Thurman, a former warden in Chino, shares the frustration of Antelope Valley residents with the delay. He said he does not know how much it will cost to maintain the unoccupied facility but is drawing up an estimate for his superiors.
"Starting this institution is very important to me. It'll be frustrating to me if we can't get open in time." Thurman said. "But I'm not in control of things in Sacramento."
In the past 15 months, the department either organized or sent representatives to six job fairs in the Antelope Valley. The largest was in October when 2,000 people showed up.
Thurman could not give exact numbers but he said more than a thousand people had filled out applications and several hundred arranged to take the state civil service examinations.
"We'll keep that list active," he said. "The frustrating part is coming into the community and realizing that we could have a real positive impact. But it's all on hold."
Doreen Ehrhardt, 46, an unemployed accountant who lives in Quartz Hill, said she feels like her life is on hold while waiting for a job.

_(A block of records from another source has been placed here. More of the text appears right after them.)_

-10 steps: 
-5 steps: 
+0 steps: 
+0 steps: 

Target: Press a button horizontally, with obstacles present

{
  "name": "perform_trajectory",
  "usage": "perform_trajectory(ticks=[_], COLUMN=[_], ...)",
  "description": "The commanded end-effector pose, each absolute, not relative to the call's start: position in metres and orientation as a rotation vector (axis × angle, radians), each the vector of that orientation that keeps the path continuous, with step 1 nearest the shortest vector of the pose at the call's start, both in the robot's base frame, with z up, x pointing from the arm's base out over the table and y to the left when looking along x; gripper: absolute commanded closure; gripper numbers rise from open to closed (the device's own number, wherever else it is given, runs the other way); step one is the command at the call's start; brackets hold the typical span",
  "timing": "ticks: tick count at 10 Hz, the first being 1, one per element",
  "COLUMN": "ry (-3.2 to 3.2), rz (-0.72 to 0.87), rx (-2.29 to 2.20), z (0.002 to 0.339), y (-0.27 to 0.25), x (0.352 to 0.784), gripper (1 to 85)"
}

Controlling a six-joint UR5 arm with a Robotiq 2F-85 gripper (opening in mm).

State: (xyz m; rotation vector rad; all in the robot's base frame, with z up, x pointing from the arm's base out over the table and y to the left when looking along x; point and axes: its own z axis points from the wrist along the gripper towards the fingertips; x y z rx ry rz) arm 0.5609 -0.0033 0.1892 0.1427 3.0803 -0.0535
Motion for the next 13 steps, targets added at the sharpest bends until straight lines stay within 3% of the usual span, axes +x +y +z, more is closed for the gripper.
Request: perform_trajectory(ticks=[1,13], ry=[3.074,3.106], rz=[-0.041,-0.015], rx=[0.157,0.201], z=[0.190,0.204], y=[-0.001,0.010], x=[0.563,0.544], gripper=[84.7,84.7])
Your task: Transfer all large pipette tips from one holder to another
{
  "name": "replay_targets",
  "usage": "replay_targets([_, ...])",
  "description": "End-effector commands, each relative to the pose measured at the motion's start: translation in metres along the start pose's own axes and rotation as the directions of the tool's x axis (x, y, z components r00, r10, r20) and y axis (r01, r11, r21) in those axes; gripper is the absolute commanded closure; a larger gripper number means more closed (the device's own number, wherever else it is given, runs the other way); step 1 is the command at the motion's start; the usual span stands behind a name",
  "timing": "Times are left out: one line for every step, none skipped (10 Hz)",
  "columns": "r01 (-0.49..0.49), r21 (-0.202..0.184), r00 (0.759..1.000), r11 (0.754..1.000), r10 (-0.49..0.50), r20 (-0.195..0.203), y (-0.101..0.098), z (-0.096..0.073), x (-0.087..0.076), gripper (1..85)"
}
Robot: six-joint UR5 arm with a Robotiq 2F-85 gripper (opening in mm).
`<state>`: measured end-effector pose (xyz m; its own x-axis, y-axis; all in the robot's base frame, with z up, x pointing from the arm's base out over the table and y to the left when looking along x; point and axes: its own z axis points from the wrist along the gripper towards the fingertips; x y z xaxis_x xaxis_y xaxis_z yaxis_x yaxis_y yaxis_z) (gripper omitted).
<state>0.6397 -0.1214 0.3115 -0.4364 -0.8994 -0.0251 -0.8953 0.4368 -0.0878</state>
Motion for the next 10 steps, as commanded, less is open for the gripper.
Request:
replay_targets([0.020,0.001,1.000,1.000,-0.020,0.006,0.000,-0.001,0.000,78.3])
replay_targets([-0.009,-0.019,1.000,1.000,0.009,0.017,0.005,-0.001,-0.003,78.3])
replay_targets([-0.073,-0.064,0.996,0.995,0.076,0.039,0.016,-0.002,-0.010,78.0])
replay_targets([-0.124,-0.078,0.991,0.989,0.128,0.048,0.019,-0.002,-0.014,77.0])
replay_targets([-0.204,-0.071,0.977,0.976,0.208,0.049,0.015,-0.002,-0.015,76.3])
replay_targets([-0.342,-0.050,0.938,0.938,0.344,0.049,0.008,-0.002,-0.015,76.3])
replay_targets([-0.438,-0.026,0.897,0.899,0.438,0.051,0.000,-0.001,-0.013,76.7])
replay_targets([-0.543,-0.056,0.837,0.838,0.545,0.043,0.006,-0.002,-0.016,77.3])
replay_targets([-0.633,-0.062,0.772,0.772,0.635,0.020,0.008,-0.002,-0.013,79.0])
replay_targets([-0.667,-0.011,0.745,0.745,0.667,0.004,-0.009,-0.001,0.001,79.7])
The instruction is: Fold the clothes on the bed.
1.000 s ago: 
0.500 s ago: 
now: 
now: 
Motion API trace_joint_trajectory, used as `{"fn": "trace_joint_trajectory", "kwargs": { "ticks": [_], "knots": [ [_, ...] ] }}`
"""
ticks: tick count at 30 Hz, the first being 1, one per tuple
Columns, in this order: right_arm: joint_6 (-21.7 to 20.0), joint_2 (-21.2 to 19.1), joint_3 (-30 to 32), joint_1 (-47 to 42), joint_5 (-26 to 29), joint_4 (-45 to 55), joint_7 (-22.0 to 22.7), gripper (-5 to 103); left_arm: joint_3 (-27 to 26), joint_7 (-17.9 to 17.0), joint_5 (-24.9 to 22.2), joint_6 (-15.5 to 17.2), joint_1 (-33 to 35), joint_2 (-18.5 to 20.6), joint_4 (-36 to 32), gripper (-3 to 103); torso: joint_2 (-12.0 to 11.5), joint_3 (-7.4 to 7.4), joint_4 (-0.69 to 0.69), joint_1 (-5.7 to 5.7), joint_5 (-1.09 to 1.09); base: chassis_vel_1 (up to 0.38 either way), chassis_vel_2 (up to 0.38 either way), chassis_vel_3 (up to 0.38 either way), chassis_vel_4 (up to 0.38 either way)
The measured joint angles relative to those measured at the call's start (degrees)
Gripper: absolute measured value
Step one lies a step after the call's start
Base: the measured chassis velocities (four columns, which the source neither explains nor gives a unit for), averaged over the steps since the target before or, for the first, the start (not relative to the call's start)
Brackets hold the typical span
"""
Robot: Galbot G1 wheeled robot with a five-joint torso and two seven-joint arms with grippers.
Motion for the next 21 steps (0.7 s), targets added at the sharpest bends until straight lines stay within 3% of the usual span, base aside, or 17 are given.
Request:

Ehrhardt has been out of work since April, 1991, and is anxious to take the civil service test for getting one of the prison jobs.
"I've been calling for months to see when they're going to post for the jobs," Ehrhardt said. "There just aren't any good jobs out there."
The prison jobs, which include guard positions paying more than $40,000 a year, are especially attractive for Antelope Valley residents, 40,000 of whom commute elsewhere to work, many all the way to Los Angeles.
"We have a high percentage of our population commuting over an hour to their jobs," said Lancaster spokeswoman Nancy Walker. "We know a lot of people would take a pay cut to avoid that commute."
The shorter commute would be great for Jim and Tami Caudill. But right now they are just thinking about survival. Jim has been working for GM since getting out of high school 14 years ago and now he's worried that he and his family may have to move to Tennessee or Texas to stay employed with the company.
"We're just kind of left hanging," said Tami Caudill, who calls the state Employment Development Department every week about information on prison jobs. "It's been frustrating for us."
Caudill thought he had a pretty good chance of getting hired there but now he is worried.
"I'd like to see that place open up. Not just for me. I've got a lot of friends losing their houses and thinking about leaving the valley--or even leaving the state," he said.
"I've talked to a lot of people who applied there. They all said, 'When the prison comes in we'll be OK,' " Caudill added. "But it's like chasing the pot of gold at the end of the rainbow. I think a lot of people had false hopes about it."